## Task instructions
Write out again only the lines that run from the start of the entries to the line containing "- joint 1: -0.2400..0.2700", both included.

## Working data
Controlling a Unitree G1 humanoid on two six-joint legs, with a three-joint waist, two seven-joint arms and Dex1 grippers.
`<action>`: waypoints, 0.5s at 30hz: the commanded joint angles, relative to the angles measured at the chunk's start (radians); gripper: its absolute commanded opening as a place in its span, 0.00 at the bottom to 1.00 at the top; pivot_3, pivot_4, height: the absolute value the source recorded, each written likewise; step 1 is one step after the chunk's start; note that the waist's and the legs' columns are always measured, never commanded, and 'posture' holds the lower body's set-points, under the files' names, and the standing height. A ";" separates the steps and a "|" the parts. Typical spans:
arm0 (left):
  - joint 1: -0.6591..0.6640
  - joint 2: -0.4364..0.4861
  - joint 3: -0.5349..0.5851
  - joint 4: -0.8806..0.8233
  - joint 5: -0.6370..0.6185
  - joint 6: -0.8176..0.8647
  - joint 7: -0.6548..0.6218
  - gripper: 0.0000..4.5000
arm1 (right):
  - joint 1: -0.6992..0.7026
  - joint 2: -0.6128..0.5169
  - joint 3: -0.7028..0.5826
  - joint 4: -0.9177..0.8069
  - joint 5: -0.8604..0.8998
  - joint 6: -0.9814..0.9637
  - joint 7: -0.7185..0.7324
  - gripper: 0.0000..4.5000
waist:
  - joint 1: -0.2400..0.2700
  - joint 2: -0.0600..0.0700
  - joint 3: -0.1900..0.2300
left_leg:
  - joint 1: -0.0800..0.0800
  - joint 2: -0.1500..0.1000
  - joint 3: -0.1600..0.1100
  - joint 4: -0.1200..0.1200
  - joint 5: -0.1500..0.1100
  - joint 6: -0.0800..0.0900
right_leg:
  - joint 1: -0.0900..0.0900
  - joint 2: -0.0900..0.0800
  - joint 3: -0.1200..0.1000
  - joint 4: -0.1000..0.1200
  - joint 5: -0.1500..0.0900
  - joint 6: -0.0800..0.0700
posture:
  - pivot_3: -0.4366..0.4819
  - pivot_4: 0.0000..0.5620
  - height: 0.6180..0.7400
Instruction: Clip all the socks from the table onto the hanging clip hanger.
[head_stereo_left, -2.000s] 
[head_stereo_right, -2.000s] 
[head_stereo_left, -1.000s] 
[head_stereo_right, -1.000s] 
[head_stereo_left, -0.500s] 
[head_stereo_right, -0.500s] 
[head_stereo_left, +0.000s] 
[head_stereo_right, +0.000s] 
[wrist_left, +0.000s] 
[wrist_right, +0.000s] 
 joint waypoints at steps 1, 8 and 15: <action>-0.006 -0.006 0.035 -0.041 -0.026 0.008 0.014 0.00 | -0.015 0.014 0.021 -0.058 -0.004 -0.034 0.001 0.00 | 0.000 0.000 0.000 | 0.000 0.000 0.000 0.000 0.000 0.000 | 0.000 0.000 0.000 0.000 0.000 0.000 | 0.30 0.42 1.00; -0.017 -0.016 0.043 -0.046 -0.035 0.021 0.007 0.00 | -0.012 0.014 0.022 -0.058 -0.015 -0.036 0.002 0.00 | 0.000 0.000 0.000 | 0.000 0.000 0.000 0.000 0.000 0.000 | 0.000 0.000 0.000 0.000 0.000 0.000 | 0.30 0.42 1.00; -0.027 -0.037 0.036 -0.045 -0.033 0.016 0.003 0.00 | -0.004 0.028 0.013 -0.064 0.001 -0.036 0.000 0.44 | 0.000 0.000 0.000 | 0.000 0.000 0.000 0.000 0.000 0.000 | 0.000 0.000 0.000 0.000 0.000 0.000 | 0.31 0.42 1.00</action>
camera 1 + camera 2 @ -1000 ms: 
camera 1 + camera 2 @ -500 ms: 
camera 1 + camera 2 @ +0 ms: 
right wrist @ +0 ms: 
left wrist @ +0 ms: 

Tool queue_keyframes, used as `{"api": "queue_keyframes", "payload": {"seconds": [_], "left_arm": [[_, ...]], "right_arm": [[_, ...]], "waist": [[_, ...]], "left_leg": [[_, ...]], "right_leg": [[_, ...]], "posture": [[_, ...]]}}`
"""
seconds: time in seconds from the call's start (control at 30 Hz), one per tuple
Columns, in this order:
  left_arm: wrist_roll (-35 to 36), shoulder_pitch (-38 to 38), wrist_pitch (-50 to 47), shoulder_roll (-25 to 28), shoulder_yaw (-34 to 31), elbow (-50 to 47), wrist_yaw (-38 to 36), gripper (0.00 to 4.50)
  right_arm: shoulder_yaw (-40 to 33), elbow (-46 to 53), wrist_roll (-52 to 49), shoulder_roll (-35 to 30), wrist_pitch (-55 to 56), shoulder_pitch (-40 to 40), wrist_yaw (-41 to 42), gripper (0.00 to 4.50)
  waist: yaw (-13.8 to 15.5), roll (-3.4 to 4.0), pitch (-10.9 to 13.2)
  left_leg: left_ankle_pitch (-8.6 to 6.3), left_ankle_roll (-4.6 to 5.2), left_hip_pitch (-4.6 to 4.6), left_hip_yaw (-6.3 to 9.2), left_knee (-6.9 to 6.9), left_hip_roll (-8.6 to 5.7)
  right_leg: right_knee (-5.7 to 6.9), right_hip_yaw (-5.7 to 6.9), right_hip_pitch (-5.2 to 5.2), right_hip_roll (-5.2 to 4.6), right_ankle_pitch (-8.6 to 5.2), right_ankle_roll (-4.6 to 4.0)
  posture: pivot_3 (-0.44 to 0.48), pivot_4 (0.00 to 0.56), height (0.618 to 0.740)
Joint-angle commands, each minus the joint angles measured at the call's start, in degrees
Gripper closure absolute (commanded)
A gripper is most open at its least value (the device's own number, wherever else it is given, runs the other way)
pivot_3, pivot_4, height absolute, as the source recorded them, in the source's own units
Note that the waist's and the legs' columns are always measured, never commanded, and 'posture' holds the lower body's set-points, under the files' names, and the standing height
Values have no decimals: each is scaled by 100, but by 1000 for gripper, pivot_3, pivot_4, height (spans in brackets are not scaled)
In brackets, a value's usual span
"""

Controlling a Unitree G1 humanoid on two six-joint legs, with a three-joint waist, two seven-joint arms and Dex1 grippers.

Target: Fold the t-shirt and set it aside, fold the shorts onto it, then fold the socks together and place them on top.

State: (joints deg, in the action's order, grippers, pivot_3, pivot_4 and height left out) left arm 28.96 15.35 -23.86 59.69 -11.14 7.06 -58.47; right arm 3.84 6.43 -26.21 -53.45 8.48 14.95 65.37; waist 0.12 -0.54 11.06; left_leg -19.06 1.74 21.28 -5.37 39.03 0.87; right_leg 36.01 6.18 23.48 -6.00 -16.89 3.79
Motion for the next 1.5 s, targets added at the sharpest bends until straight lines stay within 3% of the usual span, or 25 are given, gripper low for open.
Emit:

## Exercise output
Controlling a Unitree G1 humanoid on two six-joint legs, with a three-joint waist, two seven-joint arms and Dex1 grippers.
`<action>`: waypoints, 0.5s at 30hz: the commanded joint angles, relative to the angles measured at the chunk's start (radians); gripper: its absolute commanded opening as a place in its span, 0.00 at the bottom to 1.00 at the top; pivot_3, pivot_4, height: the absolute value the source recorded, each written likewise; step 1 is one step after the chunk's start; note that the waist's and the legs' columns are always measured, never commanded, and 'posture' holds the lower body's set-points, under the files' names, and the standing height. A ";" separates the steps and a "|" the parts. Typical spans:
arm0 (left):
  - joint 1: -0.6591..0.6640
  - joint 2: -0.4364..0.4861
  - joint 3: -0.5349..0.5851
  - joint 4: -0.8806..0.8233
  - joint 5: -0.6370..0.6185
  - joint 6: -0.8176..0.8647
  - joint 7: -0.6548..0.6218
  - gripper: 0.0000..4.5000
arm1 (right):
  - joint 1: -0.6992..0.7026
  - joint 2: -0.6128..0.5169
  - joint 3: -0.7028..0.5826
  - joint 4: -0.9177..0.8069
  - joint 5: -0.8604..0.8998
  - joint 6: -0.9814..0.9637
  - joint 7: -0.7185..0.7324
  - gripper: 0.0000..4.5000
waist:
  - joint 1: -0.2400..0.2700

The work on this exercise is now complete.